*Your goal*:
Of the lines in the data below, write out exactly those from the one holding "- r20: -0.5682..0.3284" through the one holding "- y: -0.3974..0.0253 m", both included.

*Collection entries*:
================================
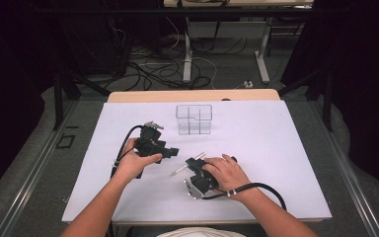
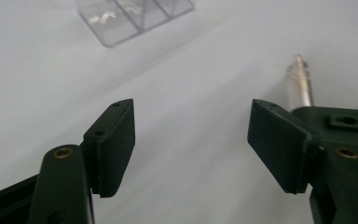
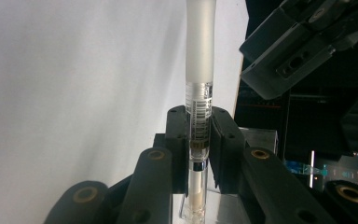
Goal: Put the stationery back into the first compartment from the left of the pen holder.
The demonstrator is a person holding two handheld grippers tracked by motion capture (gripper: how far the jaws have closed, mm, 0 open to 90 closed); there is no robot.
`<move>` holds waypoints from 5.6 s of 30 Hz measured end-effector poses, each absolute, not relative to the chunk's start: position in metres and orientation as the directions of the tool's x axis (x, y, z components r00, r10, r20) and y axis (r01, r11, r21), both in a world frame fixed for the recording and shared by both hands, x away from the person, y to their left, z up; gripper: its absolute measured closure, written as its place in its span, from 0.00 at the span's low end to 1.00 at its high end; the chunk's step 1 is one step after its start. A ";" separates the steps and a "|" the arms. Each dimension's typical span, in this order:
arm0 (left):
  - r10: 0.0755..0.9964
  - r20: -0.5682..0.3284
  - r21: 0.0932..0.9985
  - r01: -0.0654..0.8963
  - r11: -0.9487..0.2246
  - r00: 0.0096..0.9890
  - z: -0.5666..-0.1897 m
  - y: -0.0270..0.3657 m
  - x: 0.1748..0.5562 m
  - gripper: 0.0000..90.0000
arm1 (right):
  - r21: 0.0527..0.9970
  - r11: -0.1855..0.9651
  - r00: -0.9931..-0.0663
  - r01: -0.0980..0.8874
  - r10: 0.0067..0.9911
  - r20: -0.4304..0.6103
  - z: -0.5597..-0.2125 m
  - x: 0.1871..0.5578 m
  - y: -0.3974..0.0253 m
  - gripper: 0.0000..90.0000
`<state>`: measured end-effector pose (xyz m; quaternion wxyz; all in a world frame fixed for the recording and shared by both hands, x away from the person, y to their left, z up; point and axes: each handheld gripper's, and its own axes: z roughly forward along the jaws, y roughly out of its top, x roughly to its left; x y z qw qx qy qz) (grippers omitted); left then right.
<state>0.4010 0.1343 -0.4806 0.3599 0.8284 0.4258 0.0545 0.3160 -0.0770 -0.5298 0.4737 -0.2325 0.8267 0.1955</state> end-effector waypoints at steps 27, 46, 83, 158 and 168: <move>0.892 -0.173 0.718 0.674 -0.176 0.418 -0.475 0.207 0.422 0.07 | 0.556 0.767 -0.649 -0.319 0.251 -0.719 -0.506 0.366 -0.058 0.88; 0.912 -0.151 0.757 0.638 -0.142 0.382 -0.470 0.222 0.421 0.00 | 0.862 0.507 -0.721 -0.003 0.596 -0.353 -0.467 0.424 -0.055 0.88; 0.900 -0.159 0.764 0.628 -0.148 0.406 -0.468 0.217 0.418 0.00 | 0.960 0.132 -0.575 0.248 0.817 0.036 -0.469 0.498 -0.059 0.88; 0.904 -0.180 0.761 0.637 -0.122 0.388 -0.468 0.226 0.419 0.00 | 0.919 0.153 -0.514 0.363 0.856 0.060 -0.447 0.425 -0.161 0.00; 0.905 -0.175 0.760 0.637 -0.126 0.388 -0.469 0.225 0.418 0.00 | 0.907 0.132 -0.438 0.399 0.897 0.062 -0.456 0.401 -0.208 0.00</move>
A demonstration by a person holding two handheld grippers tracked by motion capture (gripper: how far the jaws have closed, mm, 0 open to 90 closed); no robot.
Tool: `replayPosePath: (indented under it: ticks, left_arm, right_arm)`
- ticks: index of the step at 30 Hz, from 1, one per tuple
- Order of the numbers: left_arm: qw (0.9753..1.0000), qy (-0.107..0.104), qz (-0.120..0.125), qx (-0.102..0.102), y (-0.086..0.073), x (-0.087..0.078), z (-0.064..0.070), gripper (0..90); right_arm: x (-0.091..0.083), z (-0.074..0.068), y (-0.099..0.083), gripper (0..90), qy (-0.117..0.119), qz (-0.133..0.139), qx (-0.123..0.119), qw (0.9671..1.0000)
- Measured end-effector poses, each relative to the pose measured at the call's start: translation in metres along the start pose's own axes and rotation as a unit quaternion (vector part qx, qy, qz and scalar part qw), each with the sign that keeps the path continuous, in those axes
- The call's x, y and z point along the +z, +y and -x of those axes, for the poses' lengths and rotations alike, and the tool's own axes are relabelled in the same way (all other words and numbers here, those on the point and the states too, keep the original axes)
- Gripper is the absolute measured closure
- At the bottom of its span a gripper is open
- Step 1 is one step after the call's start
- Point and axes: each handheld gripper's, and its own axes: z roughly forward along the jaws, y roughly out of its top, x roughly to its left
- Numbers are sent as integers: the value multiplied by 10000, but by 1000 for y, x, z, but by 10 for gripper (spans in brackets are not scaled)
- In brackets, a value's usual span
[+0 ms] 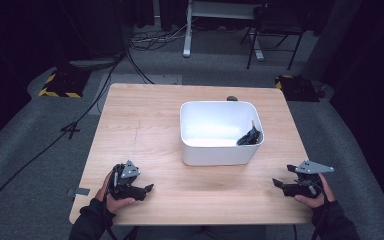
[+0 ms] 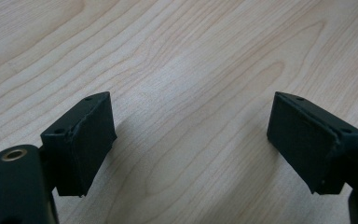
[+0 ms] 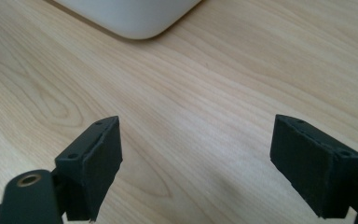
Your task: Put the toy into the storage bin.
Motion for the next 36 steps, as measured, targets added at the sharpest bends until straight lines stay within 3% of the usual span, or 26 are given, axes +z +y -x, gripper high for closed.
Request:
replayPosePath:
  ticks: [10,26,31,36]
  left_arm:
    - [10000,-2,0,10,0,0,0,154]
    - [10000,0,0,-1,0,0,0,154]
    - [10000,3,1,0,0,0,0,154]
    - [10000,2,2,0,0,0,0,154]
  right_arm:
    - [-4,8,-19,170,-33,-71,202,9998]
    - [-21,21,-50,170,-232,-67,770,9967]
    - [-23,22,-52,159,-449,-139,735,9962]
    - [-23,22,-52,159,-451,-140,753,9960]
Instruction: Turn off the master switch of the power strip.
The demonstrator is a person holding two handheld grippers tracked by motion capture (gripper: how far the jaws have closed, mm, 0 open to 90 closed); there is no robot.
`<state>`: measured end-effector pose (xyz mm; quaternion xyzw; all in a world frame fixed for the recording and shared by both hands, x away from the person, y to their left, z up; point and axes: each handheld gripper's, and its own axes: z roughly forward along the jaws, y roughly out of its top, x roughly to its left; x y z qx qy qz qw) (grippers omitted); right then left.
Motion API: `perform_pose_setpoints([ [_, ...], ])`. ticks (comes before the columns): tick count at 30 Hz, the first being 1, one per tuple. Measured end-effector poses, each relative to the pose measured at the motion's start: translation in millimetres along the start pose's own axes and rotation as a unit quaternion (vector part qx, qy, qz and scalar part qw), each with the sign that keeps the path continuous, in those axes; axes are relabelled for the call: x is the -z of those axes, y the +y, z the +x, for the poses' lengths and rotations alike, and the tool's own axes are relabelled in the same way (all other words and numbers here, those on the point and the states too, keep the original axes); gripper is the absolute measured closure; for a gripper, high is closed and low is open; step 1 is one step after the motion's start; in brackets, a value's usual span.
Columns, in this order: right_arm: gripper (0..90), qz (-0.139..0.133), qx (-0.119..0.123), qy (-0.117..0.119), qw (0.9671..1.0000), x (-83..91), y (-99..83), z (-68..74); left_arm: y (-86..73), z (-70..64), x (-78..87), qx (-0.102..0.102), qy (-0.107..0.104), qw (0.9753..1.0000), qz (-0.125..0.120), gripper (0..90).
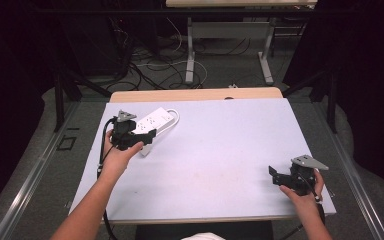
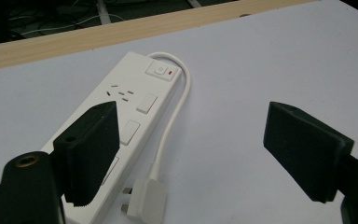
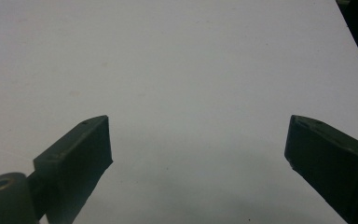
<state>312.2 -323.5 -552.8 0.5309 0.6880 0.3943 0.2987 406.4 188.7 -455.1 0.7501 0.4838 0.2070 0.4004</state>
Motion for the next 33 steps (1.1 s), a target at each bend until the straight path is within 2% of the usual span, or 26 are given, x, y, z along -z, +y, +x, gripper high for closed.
perform_pose_setpoints([
  [2, 6.7, 0.001, 0.000, 0.000, 1.0000, 0.1, 0.0, -0.1, 2.5, 0.9, -1.6, -0.007, 0.003, 1.0000, 0.005, 18.5],
  [8, 6.7, 0.006, 0.004, 0.004, 1.0000, 0.2, -0.1, -0.5, 10.0, 3.9, -8.6, 0.007, 0.007, 1.0000, 0.001, 20.4],
  [10, 6.7, 0.004, 0.003, 0.002, 1.0000, 0.0, -0.1, 0.0, 12.0, 6.3, -10.1, 0.004, 0.009, 0.9999, 0.002, 22.1],
  [12, 6.8, 0.003, 0.003, 0.001, 1.0000, -0.1, -0.2, 0.0, 13.7, 7.5, -12.8, 0.013, 0.011, 0.9998, -0.006, 23.3],
  [13, 6.8, 0.005, 0.004, 0.004, 1.0000, 0.2, -0.1, -0.4, 16.2, 10.0, -13.4, 0.016, 0.011, 0.9998, -0.002, 25.0],
  [16, 6.8, 0.004, 0.003, 0.001, 1.0000, -0.1, -0.3, -0.2, 17.7, 12.4, -15.1, 0.017, 0.011, 0.9998, -0.006, 26.7],
  [17, 6.8, 0.005, 0.003, 0.004, 1.0000, 0.0, -0.2, -0.4, 18.3, 12.3, -17.3, 0.026, 0.013, 0.9995, -0.011, 28.1],
  [19, 6.8, 0.006, 0.003, 0.005, 1.0000, -0.3, -0.4, -0.2, 20.5, 15.5, -19.2, 0.020, 0.016, 0.9996, -0.007, 29.3],
  [21, 6.8, 0.007, 0.003, 0.004, 1.0000, -0.5, -0.4, 0.4, 22.8, 16.7, -21.7, 0.028, 0.017, 0.9995, -0.005, 29.7],
  [22, 6.8, 0.007, 0.000, 0.005, 1.0000, -0.4, -0.3, 1.2, 24.0, 18.3, -21.9, 0.022, 0.019, 0.9996, 0.000, 30.0],
  [23, 6.7, 0.013, 0.001, 0.004, 0.9999, 0.4, 0.1, 1.3, 26.3, 19.1, -24.7, 0.025, 0.021, 0.9995, -0.001, 30.5],
  [29, 6.8, 0.008, -0.001, 0.005, 0.9999, -0.9, -0.5, 1.1, 33.1, 20.0, -29.1, 0.024, 0.024, 0.9994, 0.006, 35.6],
  [33, 6.8, 0.009, 0.001, 0.005, 0.9999, -1.0, -0.6, 1.3, 37.3, 19.6, -33.0, 0.017, 0.027, 0.9995, 0.007, 38.9],
])
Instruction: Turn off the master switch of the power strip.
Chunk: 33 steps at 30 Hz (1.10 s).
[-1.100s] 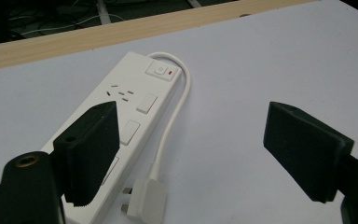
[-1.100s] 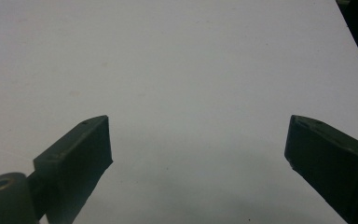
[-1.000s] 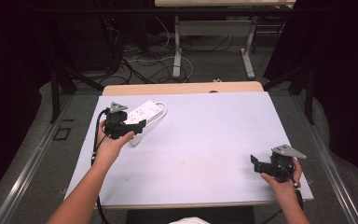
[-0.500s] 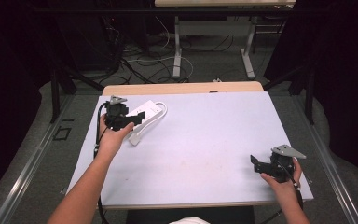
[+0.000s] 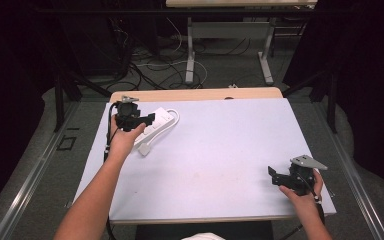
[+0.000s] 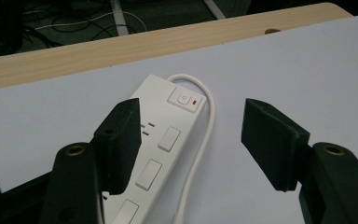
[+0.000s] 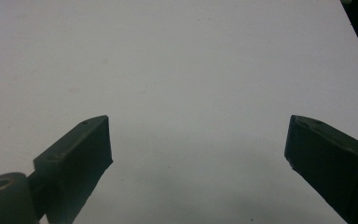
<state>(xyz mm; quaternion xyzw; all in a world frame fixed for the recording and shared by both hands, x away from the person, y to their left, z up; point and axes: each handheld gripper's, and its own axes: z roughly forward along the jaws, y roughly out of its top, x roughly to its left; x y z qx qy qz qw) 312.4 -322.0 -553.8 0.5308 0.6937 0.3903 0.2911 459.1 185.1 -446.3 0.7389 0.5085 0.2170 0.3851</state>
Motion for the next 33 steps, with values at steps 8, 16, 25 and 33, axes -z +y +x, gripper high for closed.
perform_pose_setpoints([
  [8, 6.8, 0.000, 0.002, 0.002, 1.0000, -0.3, -0.1, 0.6, 10.5, -2.6, -4.7, -0.012, 0.011, 0.9998, -0.011, 39.4],
  [16, 6.8, -0.003, 0.004, 0.000, 1.0000, -1.0, 0.1, 1.0, 23.1, -5.8, -10.0, -0.018, 0.013, 0.9997, -0.012, 38.5],
  [25, 6.7, 0.001, 0.001, 0.002, 1.0000, -2.0, 0.0, 2.3, 38.3, -10.9, -21.9, -0.030, 0.014, 0.9994, -0.002, 38.5],
  [33, 6.8, 0.000, 0.002, -0.001, 1.0000, -1.3, 0.1, 2.2, 50.8, -12.6, -30.0, -0.030, 0.001, 0.9995, 0.008, 45.5],
])
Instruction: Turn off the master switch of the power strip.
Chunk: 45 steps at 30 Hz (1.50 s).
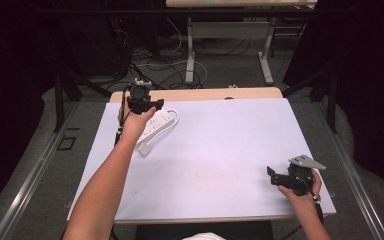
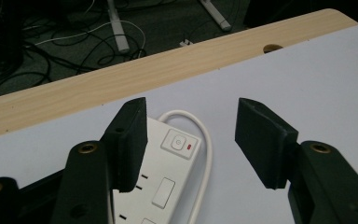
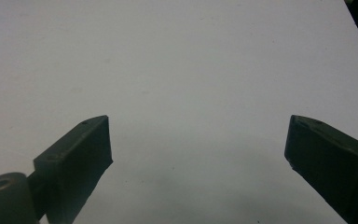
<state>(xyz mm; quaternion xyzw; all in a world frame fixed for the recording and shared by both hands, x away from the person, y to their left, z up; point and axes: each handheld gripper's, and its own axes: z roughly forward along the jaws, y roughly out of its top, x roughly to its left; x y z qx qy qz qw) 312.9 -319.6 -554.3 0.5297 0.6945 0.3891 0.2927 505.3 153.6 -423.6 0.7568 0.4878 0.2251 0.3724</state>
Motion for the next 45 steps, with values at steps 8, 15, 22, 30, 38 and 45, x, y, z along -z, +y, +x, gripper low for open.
perform_pose_setpoints([
  [8, 6.8, -0.003, 0.001, -0.001, 1.0000, 0.3, -0.4, -0.7, 8.3, -0.7, -15.8, -0.010, -0.014, 0.9998, 0.012, 52.0],
  [15, 6.8, 0.000, -0.003, 0.001, 1.0000, -0.2, -0.7, -0.2, 10.2, -0.3, -27.0, 0.000, -0.024, 0.9996, 0.014, 57.6],
  [22, 6.7, -0.001, 0.003, 0.001, 1.0000, -0.5, -1.1, -0.5, 8.2, 2.2, -39.7, 0.009, -0.028, 0.9993, 0.024, 61.5],
  [30, 6.8, -0.004, 0.002, -0.002, 1.0000, -1.1, -1.4, 0.0, 4.0, 2.7, -55.0, 0.024, -0.029, 0.9986, 0.038, 67.9],
  [38, 6.8, -0.001, 0.003, 0.000, 1.0000, -1.0, -1.9, 0.7, -1.4, 1.8, -65.2, 0.025, -0.019, 0.9979, 0.056, 80.7],
  [45, 6.8, 0.002, 0.000, 0.002, 1.0000, 0.7, -1.9, -0.3, -5.0, 1.6, -73.4, 0.035, -0.013, 0.9968, 0.071, 89.6],
])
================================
*Result*:
  - r20: -0.5682..0.3284
  - r21: 0.0932..0.9985
  - r01: -0.0654..0.8963
  - r11: -0.9487..0.2246
  - r00: 0.0096..0.9890
  - z: -0.5666..-0.1897 m
  - y: -0.0270..0.3657 m
  - x: 0.1748..0.5562 m
  - gripper: 0.0000..90.0000
arm1 (right):
  - r21: 0.0527..0.9970
  - r11: -0.1855..0.9651
  - r00: -0.9931..-0.0663
  - r01: -0.0980..0.8874
  - r10: 0.0067..0.9911
  - r20: -0.4304..0.6103
  - z: -0.5597..-0.2125 m
  - x: 0.1871..0.5578 m
  - y: -0.3974..0.0253 m

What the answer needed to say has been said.